> PROBLEM TO SOLVE:
Go through the material and tally the lines containing the string "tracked". Give the total alone.

_ _ _ _ _ _ _

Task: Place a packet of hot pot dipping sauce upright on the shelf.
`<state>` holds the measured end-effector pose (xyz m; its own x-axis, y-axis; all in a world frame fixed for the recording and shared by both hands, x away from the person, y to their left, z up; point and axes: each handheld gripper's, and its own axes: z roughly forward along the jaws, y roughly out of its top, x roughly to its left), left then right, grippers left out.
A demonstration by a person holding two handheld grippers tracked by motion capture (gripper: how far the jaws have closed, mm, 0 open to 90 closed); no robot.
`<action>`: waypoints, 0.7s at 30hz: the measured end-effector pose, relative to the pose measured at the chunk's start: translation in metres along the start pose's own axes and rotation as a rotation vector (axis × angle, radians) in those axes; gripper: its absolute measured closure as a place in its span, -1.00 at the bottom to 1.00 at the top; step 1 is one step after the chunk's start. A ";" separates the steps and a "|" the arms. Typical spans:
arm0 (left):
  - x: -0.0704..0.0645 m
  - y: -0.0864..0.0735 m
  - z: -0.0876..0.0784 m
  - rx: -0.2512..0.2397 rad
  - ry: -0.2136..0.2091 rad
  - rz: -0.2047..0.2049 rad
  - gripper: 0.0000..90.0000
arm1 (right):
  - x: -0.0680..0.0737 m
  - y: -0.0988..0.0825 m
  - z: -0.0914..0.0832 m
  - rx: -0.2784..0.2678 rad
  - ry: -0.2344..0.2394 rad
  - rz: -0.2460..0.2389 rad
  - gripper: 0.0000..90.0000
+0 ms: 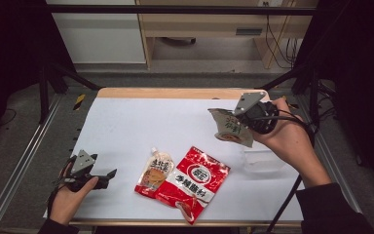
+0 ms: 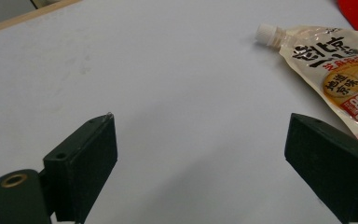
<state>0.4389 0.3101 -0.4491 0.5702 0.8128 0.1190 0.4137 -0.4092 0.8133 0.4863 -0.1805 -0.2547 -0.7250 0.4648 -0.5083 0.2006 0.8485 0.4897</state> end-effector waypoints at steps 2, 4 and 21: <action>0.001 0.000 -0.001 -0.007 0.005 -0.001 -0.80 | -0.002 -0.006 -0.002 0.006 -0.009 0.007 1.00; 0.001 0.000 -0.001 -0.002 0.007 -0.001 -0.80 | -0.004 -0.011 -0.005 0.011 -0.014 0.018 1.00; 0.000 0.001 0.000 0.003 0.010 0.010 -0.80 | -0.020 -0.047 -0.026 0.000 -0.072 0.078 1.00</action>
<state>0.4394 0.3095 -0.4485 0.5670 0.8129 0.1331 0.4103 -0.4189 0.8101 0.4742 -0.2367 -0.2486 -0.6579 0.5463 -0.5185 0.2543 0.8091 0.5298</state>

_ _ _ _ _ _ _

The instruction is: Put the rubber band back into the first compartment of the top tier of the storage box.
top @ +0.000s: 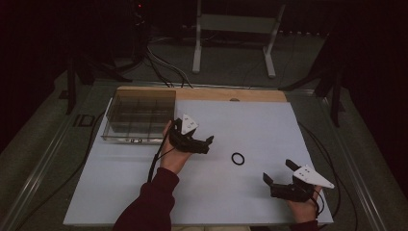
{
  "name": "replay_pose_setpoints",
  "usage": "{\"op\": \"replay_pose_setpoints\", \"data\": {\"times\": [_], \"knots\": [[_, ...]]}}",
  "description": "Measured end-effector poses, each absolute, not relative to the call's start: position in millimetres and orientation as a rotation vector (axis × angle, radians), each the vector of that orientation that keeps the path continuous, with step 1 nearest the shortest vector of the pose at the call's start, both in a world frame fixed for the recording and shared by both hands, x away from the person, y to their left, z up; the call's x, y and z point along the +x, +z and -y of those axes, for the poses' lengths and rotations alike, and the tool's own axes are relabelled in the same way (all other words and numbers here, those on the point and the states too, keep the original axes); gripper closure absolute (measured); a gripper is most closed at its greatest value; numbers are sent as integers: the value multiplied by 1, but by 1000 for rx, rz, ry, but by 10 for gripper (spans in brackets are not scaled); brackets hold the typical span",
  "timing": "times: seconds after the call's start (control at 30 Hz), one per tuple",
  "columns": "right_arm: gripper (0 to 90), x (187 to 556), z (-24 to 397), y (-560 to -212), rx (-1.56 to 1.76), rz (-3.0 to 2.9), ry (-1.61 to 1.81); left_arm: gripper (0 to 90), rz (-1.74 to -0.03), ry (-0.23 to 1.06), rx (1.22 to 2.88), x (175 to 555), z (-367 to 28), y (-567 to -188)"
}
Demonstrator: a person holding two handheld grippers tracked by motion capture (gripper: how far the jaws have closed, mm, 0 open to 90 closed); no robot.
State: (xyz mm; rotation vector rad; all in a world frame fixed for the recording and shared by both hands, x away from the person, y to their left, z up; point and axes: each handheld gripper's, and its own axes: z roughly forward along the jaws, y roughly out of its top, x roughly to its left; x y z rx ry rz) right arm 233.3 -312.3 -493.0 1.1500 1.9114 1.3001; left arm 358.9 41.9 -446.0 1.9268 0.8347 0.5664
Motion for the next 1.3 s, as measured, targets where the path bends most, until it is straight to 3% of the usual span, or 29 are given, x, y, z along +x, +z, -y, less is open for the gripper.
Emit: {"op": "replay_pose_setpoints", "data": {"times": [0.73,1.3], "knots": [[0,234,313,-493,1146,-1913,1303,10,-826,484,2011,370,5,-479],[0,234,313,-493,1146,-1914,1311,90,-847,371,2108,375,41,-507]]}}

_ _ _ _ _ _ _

> ANSWER SECTION:
2